■ Your task ■
Reproduce exactly the lines beginning with the line that contains "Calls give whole" and ending at the final line of the material below.

■ Supplied data ■
*** Begin section ***

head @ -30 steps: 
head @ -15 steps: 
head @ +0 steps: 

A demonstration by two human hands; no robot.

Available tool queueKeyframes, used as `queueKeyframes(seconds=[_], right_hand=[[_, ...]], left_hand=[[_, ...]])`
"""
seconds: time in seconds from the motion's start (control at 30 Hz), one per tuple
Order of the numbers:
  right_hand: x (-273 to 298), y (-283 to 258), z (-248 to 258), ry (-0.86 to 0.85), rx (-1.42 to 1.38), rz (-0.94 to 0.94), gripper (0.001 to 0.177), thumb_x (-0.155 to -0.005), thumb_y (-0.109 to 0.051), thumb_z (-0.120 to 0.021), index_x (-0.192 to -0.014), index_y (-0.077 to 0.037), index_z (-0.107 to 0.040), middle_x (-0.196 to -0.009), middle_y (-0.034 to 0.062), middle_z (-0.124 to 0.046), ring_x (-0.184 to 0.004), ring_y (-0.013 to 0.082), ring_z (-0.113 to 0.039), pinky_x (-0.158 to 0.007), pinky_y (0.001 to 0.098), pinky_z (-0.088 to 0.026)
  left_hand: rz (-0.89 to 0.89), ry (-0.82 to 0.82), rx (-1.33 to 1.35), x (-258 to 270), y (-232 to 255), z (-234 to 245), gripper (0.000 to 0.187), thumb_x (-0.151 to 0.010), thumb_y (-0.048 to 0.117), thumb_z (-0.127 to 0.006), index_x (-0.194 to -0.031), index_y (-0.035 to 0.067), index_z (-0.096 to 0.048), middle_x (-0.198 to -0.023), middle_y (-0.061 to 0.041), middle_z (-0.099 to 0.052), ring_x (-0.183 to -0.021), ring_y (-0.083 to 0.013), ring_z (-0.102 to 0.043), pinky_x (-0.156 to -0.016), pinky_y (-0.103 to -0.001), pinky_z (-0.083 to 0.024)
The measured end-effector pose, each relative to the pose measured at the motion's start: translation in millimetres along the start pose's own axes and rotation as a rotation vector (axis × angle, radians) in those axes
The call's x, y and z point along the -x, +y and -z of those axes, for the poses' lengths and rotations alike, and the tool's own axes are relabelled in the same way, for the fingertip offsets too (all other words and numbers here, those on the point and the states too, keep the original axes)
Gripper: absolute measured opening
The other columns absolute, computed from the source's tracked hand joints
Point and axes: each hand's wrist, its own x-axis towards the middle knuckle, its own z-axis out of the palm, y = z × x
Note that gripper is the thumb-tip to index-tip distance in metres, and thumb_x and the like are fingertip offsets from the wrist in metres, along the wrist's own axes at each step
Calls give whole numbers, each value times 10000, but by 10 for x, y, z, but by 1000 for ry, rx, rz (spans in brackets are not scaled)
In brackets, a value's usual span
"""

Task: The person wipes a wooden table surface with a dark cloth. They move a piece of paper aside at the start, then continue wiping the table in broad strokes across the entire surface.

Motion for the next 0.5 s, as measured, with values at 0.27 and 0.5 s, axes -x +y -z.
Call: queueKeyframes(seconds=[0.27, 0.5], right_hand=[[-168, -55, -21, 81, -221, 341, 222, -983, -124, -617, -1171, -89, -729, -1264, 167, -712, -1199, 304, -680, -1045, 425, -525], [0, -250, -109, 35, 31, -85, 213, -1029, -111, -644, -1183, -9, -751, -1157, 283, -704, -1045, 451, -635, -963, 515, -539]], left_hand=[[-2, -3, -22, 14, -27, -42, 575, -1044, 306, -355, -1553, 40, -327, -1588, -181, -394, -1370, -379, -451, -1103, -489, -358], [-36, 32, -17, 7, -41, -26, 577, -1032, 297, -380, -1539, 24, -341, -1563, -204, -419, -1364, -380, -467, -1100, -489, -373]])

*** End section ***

■ Final answer ■
Calls give whole numbers, each value times 10000, but by 10 for x, y, z, but by 1000 for ry, rx, rz (spans in brackets are not scaled)
In brackets, a value's usual span
"""

Task: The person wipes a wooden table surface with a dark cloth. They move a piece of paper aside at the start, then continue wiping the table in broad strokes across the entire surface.

Motion for the next 0.5 s, as measured, with values at 0.27 and 0.5 s, axes -x +y -z.
Call: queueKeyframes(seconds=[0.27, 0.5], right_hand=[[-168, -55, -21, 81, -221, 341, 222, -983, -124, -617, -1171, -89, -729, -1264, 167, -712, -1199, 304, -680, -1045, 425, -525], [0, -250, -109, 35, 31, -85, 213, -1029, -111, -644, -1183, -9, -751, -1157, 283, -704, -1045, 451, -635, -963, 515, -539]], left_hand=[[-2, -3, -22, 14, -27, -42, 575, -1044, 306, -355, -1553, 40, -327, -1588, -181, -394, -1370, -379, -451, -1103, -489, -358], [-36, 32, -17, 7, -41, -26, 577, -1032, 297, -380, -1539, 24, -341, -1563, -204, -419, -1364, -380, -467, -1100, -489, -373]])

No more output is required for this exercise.